◆ EXERCISE REQUIREMENTS:
Skip every picture. Print each line from the one containing "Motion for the" through the end of the records below, word for word.

◆ INFORMATION:
━━━━━━━━

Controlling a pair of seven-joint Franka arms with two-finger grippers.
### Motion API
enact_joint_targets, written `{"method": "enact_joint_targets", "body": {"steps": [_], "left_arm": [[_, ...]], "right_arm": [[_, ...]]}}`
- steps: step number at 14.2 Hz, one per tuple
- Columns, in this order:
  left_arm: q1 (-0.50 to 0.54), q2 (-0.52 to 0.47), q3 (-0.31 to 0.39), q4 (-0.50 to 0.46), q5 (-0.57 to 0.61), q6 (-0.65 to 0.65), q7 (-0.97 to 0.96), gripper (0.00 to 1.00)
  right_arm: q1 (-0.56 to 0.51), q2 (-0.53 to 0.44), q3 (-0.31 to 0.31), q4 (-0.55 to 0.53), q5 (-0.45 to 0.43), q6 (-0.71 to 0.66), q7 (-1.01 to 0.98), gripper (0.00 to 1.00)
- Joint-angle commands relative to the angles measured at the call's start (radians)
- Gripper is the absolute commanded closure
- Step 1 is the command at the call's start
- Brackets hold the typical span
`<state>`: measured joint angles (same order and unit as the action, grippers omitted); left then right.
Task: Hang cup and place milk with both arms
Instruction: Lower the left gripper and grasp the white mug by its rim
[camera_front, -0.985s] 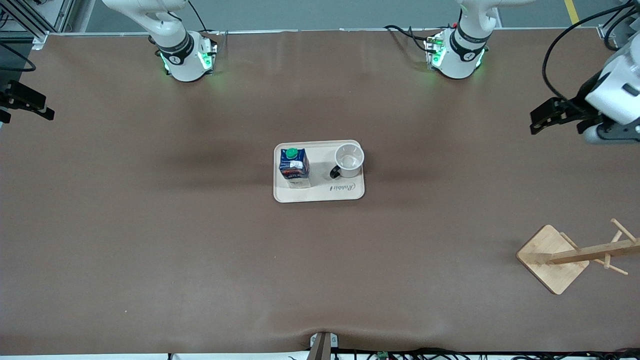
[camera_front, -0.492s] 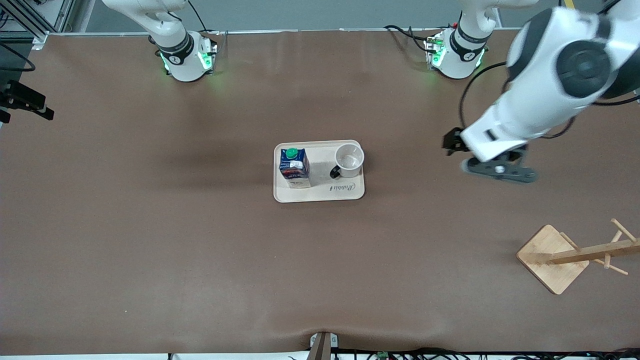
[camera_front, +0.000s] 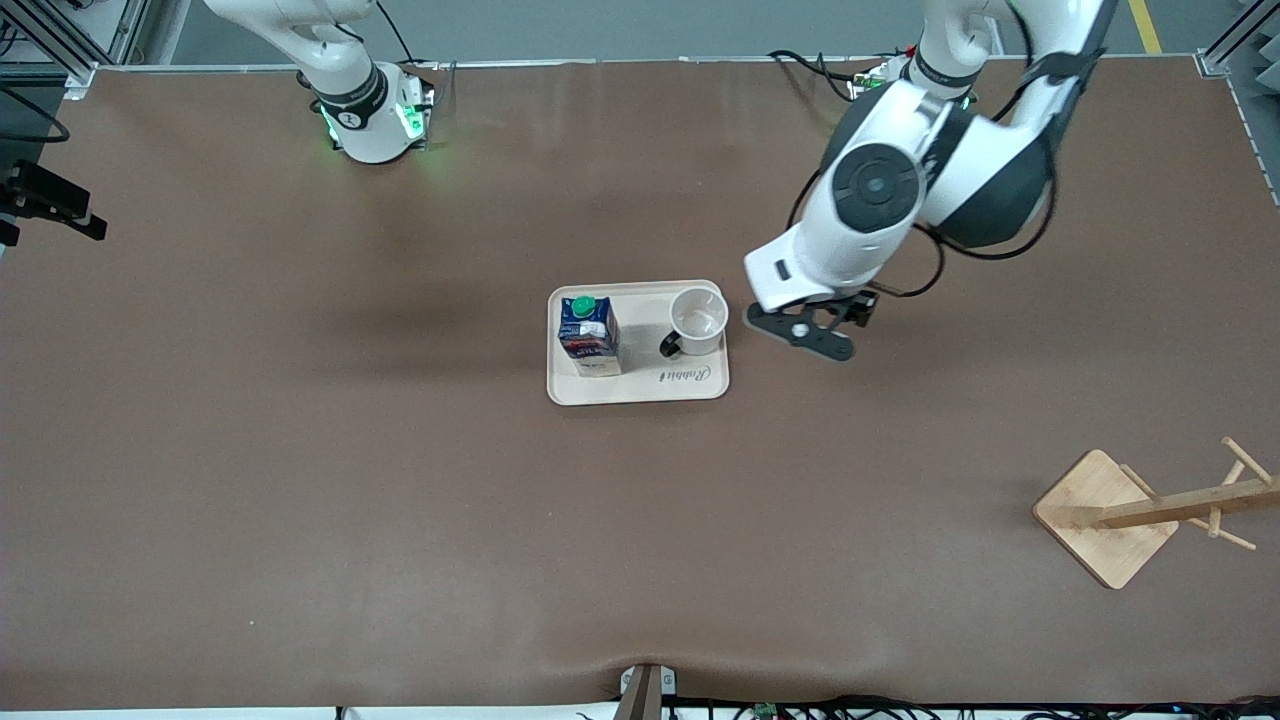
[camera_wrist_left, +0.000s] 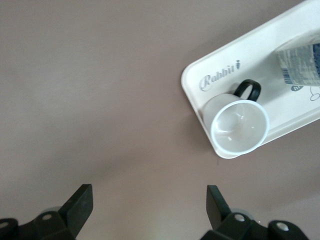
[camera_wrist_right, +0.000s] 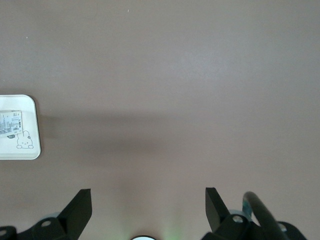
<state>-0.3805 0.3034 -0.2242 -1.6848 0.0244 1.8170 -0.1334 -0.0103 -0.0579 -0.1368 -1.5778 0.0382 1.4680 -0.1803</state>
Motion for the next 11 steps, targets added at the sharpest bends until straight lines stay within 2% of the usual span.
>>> {"method": "enact_joint_targets", "body": {"steps": [1, 6, 11], "left_arm": [[-0.040, 0.072, 0.002, 0.005, 0.025, 0.067, 0.040, 0.00], [-0.106, 0.219, 0.002, 0.007, 0.083, 0.211, 0.075, 0.00], [-0.109, 0.287, 0.002, 0.008, 0.092, 0.219, 0.083, 0.00]], "right_arm": [[-0.023, 0.016, 0.011, 0.042, 0.017, -0.012, -0.018, 0.00], [-0.023, 0.033, 0.011, 0.041, 0.017, -0.014, -0.019, 0.00], [-0.022, 0.035, 0.011, 0.041, 0.017, -0.014, -0.018, 0.00]]}}
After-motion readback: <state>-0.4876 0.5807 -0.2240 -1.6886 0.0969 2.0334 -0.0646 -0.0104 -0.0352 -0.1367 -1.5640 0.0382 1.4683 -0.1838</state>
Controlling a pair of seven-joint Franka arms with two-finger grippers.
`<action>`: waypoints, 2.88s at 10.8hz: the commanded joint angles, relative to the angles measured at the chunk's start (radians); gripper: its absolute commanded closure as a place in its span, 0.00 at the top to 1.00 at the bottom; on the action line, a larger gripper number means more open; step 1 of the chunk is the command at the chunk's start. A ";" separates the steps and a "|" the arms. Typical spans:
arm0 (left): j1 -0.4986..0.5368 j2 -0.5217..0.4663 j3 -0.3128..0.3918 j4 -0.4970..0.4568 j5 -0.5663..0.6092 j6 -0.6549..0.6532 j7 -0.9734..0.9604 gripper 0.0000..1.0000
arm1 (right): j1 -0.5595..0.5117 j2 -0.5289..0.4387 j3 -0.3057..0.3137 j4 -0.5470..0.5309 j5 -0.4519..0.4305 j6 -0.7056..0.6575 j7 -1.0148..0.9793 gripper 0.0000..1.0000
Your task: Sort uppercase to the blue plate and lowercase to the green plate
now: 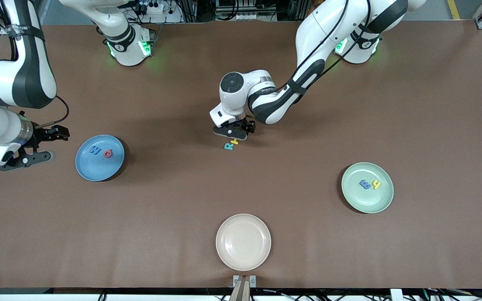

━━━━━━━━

◆ RESPONSE FOR THIS EXERCISE:
Motion for the next 11 steps, targets added at the sharpest bends until straight lines stay within 2% of the usual span.
>>> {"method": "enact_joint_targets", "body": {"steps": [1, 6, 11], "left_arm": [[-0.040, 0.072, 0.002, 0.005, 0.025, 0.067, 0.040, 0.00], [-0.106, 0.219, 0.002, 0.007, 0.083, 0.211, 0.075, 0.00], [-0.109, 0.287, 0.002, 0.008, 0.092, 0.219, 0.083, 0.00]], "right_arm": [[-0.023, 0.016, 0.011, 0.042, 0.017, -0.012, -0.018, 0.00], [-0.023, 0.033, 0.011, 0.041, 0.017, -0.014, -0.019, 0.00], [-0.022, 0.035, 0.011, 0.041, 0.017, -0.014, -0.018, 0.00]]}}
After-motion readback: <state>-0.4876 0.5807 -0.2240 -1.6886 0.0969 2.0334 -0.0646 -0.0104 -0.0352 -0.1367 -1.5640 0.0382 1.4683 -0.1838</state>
Controlling a pair of seven-joint Franka arms with two-finger grippers.
`<action>`: waypoints, 2.88s at 10.8hz: the commanded joint angles, relative to the angles measured at the chunk's start (radians); gripper: its absolute commanded closure as a place in its span, 0.00 at the top to 1.00 at the bottom; on the action line, a larger gripper number means more open; step 1 of the chunk is the command at the chunk's start. A ";" separates the steps and a "|" the arms. Typical spans:
arm0 (left): j1 -0.4986..0.5368 j2 -0.5217..0.4663 j3 -0.3128..0.3918 j4 -0.4970..0.4568 j5 -0.5663..0.6092 j6 -0.6549..0.6532 j7 -0.9734..0.9604 gripper 0.0000..1.0000
arm1 (right): j1 -0.5595..0.5117 j2 -0.5289..0.4387 j3 -0.3057..0.3137 j4 -0.5470..0.5309 j5 -0.4519..0.4305 j6 -0.7056..0.6575 j7 -1.0148..0.9793 gripper 0.0000..1.0000
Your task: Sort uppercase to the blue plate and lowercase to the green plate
now: 

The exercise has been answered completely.